Schematic of the forecasting model chain from NWP input (top) to final combined power forecast (bottom)

The NWP model output GHI needs to be temporally interpolated to match the time resolution of the generation schedule mandated by regulations [14, 15]. An initial bias correction of the NWP modeled GHI is useful for the removal of systematic deviations and improves the accuracy of the predicted GHI. Various bias correction techniques using ground measurements are found in the literature, including polynomial functions [14, 16, 17], Kalman Filtering [18, 19], and Neural Networks (NN) [20,21,22]. Methods for bias correction of NWP solar irradiance output using geostationary satellite data images are also reported [23]. Diffuse fraction and diffuse sky models transform forecasted GHI into GTI [24]. The diffuse fraction model splits the GHI into its beam and diffuse components [25,26,27]. This is usually achieved in the simplest case by modeling the diffuse fraction (ratio of the diffused irradiance to the global irradiance) as a function of the clearness index (ratio of the global irradiance to the top of the atmosphere irradiance).

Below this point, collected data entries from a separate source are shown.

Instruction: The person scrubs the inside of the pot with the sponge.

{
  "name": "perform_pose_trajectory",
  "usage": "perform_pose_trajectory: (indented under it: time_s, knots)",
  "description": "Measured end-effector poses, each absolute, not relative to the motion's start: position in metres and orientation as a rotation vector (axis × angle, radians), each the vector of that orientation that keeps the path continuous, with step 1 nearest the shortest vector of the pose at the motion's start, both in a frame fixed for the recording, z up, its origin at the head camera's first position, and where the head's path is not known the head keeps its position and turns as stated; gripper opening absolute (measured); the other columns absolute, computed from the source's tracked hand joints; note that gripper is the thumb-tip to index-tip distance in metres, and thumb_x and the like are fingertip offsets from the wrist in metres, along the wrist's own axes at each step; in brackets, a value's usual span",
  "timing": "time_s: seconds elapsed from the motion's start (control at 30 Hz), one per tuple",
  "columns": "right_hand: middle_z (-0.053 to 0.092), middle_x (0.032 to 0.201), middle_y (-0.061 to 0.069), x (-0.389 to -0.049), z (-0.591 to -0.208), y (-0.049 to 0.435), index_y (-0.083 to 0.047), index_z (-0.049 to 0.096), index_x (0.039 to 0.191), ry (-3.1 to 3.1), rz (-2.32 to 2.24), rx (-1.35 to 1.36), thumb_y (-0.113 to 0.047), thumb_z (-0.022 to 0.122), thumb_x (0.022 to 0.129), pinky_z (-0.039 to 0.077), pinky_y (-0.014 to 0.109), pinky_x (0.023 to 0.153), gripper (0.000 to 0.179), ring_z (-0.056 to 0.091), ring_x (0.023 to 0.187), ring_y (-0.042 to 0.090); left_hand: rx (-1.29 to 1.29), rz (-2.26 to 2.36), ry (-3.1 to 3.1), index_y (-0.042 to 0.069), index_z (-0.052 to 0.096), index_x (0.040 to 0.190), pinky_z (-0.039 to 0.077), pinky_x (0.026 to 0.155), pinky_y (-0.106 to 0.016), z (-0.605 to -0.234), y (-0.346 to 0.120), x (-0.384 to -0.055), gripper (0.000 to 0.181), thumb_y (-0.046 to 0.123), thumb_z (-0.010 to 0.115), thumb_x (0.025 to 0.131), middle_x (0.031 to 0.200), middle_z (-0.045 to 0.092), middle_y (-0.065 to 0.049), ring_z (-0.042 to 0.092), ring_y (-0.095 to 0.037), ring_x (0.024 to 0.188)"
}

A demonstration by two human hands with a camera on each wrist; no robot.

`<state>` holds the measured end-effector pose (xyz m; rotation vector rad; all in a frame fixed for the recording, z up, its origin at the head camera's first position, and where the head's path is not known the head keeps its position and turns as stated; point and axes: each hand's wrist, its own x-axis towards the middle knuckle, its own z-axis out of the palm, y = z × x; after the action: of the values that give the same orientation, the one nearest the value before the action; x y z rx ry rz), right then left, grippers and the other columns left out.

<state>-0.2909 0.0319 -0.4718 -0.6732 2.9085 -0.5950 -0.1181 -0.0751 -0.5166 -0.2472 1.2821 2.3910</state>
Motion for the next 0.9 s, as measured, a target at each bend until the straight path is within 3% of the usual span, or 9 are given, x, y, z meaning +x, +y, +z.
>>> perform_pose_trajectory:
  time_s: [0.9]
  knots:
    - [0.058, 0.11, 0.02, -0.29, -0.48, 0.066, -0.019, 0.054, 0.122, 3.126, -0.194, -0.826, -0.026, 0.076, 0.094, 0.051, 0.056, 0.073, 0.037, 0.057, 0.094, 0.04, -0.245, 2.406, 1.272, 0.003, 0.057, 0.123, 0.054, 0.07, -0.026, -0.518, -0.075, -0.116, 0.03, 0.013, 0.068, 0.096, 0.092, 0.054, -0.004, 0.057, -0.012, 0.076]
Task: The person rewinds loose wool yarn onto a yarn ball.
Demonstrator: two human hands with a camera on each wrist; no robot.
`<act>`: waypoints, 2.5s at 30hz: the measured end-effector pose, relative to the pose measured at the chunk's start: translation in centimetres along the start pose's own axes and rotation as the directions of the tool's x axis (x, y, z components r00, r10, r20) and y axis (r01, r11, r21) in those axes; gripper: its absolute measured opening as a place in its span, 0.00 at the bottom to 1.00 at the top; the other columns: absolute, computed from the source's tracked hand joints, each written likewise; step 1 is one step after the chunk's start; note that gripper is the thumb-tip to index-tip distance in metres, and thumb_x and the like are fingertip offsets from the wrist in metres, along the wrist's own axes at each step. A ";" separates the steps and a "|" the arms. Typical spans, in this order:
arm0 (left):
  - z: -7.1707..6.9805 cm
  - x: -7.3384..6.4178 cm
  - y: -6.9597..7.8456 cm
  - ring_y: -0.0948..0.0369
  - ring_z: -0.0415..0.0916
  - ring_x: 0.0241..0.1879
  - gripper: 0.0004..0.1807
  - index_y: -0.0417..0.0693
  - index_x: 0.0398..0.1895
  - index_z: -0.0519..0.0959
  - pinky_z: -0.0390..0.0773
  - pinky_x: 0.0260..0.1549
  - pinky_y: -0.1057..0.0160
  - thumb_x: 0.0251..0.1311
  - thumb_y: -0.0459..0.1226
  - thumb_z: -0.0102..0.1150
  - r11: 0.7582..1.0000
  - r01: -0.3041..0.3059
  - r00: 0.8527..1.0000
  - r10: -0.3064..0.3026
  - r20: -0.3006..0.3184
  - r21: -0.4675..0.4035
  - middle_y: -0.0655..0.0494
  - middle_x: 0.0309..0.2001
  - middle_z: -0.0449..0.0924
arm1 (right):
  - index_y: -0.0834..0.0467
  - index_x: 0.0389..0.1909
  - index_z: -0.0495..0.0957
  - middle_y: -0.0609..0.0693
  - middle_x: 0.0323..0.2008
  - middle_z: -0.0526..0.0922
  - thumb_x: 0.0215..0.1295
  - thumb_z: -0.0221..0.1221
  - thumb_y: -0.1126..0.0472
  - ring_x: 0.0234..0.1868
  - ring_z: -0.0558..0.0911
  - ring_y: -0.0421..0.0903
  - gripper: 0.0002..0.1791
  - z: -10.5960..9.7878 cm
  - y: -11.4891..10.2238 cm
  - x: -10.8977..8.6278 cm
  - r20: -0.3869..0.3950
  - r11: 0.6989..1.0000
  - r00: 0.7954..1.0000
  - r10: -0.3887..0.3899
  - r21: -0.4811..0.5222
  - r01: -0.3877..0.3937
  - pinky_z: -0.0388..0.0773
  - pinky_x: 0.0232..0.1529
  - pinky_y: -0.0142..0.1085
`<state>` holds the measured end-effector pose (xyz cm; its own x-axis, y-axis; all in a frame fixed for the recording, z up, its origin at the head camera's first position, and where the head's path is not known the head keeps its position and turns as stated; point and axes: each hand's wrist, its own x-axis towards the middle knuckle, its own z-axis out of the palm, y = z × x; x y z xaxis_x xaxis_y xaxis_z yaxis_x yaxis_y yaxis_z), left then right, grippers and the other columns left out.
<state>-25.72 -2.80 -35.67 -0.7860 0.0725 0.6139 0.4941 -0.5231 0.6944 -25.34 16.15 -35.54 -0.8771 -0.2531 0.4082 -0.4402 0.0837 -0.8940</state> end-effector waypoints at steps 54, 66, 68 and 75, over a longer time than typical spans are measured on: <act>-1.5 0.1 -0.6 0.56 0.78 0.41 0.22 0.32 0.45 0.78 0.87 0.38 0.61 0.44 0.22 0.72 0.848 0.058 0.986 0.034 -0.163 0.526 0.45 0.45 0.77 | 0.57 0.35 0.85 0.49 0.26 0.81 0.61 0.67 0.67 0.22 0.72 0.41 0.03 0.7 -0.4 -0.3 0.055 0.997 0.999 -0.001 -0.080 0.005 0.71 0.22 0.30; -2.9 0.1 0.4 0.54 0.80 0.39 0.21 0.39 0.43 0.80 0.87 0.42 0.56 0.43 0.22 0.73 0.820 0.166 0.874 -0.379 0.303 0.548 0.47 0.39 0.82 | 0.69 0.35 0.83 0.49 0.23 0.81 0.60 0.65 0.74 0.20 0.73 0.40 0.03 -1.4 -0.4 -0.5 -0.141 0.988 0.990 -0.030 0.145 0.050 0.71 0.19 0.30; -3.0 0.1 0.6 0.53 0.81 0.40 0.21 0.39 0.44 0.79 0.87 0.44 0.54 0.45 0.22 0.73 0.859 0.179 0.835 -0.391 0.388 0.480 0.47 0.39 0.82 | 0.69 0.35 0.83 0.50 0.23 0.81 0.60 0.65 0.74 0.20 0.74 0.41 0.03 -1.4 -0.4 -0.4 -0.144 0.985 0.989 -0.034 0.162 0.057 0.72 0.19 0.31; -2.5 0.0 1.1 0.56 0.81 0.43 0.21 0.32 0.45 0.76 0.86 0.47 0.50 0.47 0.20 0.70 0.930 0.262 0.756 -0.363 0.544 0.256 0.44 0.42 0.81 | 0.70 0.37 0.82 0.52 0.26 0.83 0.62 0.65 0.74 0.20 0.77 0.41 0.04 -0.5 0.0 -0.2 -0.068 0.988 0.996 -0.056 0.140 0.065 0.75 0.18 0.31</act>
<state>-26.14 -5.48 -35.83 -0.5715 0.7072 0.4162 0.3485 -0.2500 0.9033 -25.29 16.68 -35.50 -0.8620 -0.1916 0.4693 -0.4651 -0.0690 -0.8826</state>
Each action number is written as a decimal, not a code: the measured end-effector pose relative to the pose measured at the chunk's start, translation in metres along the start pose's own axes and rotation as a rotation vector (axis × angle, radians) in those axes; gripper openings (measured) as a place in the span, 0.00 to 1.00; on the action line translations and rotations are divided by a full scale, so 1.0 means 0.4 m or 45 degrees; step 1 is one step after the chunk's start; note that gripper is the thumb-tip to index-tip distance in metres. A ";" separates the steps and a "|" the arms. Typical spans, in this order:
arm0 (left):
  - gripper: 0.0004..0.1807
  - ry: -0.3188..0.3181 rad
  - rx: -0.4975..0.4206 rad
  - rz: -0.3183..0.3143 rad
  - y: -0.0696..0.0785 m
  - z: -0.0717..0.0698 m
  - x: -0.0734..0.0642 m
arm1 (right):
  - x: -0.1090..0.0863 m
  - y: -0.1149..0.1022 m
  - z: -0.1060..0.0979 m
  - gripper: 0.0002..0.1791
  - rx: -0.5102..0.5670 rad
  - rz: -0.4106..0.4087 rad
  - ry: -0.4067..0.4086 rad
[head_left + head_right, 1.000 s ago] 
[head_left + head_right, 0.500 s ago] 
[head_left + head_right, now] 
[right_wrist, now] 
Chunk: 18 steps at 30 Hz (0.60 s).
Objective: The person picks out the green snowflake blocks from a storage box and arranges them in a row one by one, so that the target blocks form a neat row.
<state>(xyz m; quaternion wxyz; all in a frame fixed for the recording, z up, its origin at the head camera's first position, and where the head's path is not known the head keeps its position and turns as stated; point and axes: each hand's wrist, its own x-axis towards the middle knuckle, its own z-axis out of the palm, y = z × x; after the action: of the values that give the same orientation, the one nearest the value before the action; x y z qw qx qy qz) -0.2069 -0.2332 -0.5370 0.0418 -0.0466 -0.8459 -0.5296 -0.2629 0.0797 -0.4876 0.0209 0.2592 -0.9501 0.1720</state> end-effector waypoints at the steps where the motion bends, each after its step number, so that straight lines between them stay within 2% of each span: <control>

Advanced methods can use multiple astronomical and meteorological parameters as predictors [29,30,31]. GTI incident on the module and the cell temperature influence efficiency and, consequently, the DC power output. PV module efficiency can be modeled using detailed diode equivalent circuits [32, 33] or as empirical functions of incident irradiance and cell temperature [12, 34,35,36,37]. An increase in operating cell temperature beyond 25 °C has a negative impact on the electrical efficiency of PV modules, and the losses can be significant for regions like India [38,39,40]. Detailed inverter efficiency curves at different voltage levels can be obtained from the manufacturer’s data sheet [41]. The conversion efficiency of the module DC power output into AC power by the inverter can also be modeled in multiple ways: constant efficiency, polynomial efficiency curve, and voltage-dependent polynomial efficiency curves [42,43,44,45,46].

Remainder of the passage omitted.